» **EXERCISE BRIEF**
Write the listing out once more, with every line exactly as it stands.

» **PROVIDED DATA**
↓
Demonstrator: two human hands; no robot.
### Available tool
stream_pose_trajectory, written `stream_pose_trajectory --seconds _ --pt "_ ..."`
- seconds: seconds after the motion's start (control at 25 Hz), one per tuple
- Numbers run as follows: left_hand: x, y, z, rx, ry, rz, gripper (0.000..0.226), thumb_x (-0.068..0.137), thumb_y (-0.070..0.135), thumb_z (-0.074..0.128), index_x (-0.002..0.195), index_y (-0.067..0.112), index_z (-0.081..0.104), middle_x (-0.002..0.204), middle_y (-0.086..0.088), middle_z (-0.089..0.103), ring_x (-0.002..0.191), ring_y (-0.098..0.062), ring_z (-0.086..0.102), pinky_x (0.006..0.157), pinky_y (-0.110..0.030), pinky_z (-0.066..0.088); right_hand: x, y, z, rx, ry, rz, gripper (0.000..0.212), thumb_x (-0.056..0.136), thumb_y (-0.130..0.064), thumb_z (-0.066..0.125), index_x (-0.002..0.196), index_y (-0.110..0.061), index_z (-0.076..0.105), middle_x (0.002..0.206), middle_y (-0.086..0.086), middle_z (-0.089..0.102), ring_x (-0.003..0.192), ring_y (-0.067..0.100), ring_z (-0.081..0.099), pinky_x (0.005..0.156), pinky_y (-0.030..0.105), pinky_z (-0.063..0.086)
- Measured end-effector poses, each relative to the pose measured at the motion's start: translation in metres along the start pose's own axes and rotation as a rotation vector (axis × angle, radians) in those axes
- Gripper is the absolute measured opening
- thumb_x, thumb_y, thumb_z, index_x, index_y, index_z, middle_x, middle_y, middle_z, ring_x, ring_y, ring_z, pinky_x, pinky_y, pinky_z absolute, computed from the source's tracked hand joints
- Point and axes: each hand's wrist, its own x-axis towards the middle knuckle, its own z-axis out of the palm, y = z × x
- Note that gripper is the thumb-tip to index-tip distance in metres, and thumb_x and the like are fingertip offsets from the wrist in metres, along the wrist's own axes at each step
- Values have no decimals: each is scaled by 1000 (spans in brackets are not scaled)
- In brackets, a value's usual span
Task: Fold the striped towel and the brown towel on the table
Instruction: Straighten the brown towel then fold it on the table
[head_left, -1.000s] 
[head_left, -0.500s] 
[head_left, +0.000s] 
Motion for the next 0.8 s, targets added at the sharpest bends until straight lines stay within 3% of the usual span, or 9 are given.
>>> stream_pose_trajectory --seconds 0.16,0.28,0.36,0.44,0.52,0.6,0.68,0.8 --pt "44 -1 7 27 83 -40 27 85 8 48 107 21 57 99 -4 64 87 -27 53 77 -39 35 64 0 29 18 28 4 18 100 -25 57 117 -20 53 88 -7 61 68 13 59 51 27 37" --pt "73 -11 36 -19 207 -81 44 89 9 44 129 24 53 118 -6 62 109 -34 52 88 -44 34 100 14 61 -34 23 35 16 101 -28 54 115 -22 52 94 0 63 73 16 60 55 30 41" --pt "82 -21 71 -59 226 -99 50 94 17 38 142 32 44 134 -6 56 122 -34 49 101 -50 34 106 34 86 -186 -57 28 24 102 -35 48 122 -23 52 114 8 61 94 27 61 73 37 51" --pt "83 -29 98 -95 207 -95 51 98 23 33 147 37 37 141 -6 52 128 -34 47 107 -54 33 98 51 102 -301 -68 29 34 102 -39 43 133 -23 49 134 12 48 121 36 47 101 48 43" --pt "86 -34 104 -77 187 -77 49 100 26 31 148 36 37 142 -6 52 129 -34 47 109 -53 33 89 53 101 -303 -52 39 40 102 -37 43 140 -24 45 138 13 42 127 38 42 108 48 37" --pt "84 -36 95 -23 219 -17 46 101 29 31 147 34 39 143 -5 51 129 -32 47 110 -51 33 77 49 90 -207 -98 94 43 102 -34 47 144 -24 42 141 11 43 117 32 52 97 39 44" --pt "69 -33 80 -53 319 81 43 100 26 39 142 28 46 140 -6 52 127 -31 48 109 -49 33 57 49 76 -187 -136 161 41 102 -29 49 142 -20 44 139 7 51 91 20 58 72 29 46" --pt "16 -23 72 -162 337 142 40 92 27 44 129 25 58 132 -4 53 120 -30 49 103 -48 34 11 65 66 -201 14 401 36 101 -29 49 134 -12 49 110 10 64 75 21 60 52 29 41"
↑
» **ANSWER SECTION**
Demonstrator: two human hands; no robot.
### Available tool
stream_pose_trajectory, written `stream_pose_trajectory --seconds _ --pt "_ ..."`
- seconds: seconds after the motion's start (control at 25 Hz), one per tuple
- Numbers run as follows: left_hand: x, y, z, rx, ry, rz, gripper (0.000..0.226), thumb_x (-0.068..0.137), thumb_y (-0.070..0.135), thumb_z (-0.074..0.128), index_x (-0.002..0.195), index_y (-0.067..0.112), index_z (-0.081..0.104), middle_x (-0.002..0.204), middle_y (-0.086..0.088), middle_z (-0.089..0.103), ring_x (-0.002..0.191), ring_y (-0.098..0.062), ring_z (-0.086..0.102), pinky_x (0.006..0.157), pinky_y (-0.110..0.030), pinky_z (-0.066..0.088); right_hand: x, y, z, rx, ry, rz, gripper (0.000..0.212), thumb_x (-0.056..0.136), thumb_y (-0.130..0.064), thumb_z (-0.066..0.125), index_x (-0.002..0.196), index_y (-0.110..0.061), index_z (-0.076..0.105), middle_x (0.002..0.206), middle_y (-0.086..0.086), middle_z (-0.089..0.102), ring_x (-0.003..0.192), ring_y (-0.067..0.100), ring_z (-0.081..0.099), pinky_x (0.005..0.156), pinky_y (-0.030..0.105), pinky_z (-0.063..0.086)
- Measured end-effector poses, each relative to the pose measured at the motion's start: translation in metres along the start pose's own axes and rotation as a rotation vector (axis × angle, radians) in those axes
- Gripper is the absolute measured opening
- thumb_x, thumb_y, thumb_z, index_x, index_y, index_z, middle_x, middle_y, middle_z, ring_x, ring_y, ring_z, pinky_x, pinky_y, pinky_z absolute, computed from the source's tracked hand joints
- Point and axes: each hand's wrist, its own x-axis towards the middle knuckle, its own z-axis out of the palm, y = z × x
- Note that gripper is the thumb-tip to index-tip distance in metres, and thumb_x and the like are fingertip offsets from the wrist in metres, along the wrist's own axes at each step
- Values have no decimals: each is scaled by 1000 (spans in brackets are not scaled)
- In brackets, a value's usual span
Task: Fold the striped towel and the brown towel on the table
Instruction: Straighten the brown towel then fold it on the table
[head_left, -1.000s] 
[head_left, -0.500s] 
[head_left, +0.000s] 
Motion for the next 0.8 s, targets added at the sharpest bends until straight lines stay within 3% of the usual span, or 9 are given.
>>> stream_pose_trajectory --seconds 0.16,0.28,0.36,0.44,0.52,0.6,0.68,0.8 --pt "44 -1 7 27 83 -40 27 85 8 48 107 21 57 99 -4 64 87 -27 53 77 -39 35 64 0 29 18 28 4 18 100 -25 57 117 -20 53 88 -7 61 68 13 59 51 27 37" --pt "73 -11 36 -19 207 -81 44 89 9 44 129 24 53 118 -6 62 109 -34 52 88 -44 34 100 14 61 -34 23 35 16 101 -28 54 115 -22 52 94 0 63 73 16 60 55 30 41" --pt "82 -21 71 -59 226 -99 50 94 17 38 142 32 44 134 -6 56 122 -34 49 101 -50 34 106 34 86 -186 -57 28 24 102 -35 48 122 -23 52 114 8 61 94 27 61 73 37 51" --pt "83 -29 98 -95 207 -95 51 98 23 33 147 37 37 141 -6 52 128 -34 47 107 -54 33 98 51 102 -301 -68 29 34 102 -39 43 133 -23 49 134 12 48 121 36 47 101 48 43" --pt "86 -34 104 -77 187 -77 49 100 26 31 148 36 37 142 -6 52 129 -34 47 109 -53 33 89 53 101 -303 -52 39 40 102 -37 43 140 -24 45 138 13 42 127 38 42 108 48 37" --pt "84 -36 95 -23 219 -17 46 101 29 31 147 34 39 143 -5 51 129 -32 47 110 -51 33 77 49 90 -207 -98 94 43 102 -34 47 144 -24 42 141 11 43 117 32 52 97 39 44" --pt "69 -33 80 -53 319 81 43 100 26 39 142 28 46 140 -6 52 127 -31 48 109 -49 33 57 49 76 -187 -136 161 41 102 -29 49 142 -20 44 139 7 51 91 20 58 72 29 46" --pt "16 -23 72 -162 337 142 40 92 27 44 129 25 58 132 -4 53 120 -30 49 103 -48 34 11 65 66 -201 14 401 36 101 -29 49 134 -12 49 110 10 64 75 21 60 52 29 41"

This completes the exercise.